TASK PROMPT:
Output the complete listing. Match it exactly.

________________________

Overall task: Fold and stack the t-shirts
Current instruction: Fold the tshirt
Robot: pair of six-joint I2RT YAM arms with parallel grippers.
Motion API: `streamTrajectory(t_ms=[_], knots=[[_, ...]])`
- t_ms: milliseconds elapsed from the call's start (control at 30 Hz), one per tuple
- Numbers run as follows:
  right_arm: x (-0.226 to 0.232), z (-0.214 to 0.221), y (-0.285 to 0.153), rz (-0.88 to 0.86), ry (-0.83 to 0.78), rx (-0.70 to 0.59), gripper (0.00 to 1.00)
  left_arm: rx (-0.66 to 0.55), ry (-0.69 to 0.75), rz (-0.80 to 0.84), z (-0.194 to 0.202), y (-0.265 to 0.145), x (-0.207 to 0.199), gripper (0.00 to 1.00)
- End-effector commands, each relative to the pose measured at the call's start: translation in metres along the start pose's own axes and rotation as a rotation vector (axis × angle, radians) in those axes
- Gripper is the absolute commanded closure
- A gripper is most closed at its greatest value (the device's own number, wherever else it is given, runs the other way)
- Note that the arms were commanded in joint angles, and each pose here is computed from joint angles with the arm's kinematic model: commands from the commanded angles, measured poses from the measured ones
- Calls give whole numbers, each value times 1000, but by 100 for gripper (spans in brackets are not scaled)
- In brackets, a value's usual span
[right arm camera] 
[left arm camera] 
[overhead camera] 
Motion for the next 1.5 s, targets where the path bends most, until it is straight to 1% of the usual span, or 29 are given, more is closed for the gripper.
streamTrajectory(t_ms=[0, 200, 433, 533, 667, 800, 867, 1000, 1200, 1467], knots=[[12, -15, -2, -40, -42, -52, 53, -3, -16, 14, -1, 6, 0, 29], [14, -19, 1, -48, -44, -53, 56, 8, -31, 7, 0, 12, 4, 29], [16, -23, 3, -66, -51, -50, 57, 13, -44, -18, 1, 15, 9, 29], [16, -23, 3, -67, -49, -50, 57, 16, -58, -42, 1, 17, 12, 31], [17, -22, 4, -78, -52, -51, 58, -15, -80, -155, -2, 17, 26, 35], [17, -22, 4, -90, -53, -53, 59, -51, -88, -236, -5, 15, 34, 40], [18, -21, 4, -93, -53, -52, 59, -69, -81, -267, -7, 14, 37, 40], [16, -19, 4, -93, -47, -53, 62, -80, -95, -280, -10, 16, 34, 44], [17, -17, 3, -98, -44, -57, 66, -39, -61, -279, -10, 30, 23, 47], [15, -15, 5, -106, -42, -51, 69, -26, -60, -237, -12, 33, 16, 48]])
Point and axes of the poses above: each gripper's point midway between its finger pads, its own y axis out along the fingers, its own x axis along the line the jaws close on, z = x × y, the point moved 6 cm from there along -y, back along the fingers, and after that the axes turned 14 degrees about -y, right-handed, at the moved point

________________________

SOLUTION FOR THIS PROBLEM:
Overall task: Fold and stack the t-shirts
Current instruction: Fold the tshirt
Robot: pair of six-joint I2RT YAM arms with parallel grippers.
Motion API: `streamTrajectory(t_ms=[_], knots=[[_, ...]])`
- t_ms: milliseconds elapsed from the call's start (control at 30 Hz), one per tuple
- Numbers run as follows:
  right_arm: x (-0.226 to 0.232), z (-0.214 to 0.221), y (-0.285 to 0.153), rz (-0.88 to 0.86), ry (-0.83 to 0.78), rx (-0.70 to 0.59), gripper (0.00 to 1.00)
  left_arm: rx (-0.66 to 0.55), ry (-0.69 to 0.75), rz (-0.80 to 0.84), z (-0.194 to 0.202), y (-0.265 to 0.145), x (-0.207 to 0.199), gripper (0.00 to 1.00)
- End-effector commands, each relative to the pose measured at the call's start: translation in metres along the start pose's own axes and rotation as a rotation vector (axis × angle, radians) in those axes
- Gripper is the absolute commanded closure
- A gripper is most closed at its greatest value (the device's own number, wherever else it is given, runs the other way)
- Note that the arms were commanded in joint angles, and each pose here is computed from joint angles with the arm's kinematic model: commands from the commanded angles, measured poses from the measured ones
- Calls give whole numbers, each value times 1000, but by 100 for gripper (spans in brackets are not scaled)
- In brackets, a value's usual span
[right arm camera] 
[left arm camera] 
[overhead camera] 
Motion for the next 1.5 s, targets where the path bends most, until it is straight to 1% of the usual span, or 29 are given, more is closed for the gripper.
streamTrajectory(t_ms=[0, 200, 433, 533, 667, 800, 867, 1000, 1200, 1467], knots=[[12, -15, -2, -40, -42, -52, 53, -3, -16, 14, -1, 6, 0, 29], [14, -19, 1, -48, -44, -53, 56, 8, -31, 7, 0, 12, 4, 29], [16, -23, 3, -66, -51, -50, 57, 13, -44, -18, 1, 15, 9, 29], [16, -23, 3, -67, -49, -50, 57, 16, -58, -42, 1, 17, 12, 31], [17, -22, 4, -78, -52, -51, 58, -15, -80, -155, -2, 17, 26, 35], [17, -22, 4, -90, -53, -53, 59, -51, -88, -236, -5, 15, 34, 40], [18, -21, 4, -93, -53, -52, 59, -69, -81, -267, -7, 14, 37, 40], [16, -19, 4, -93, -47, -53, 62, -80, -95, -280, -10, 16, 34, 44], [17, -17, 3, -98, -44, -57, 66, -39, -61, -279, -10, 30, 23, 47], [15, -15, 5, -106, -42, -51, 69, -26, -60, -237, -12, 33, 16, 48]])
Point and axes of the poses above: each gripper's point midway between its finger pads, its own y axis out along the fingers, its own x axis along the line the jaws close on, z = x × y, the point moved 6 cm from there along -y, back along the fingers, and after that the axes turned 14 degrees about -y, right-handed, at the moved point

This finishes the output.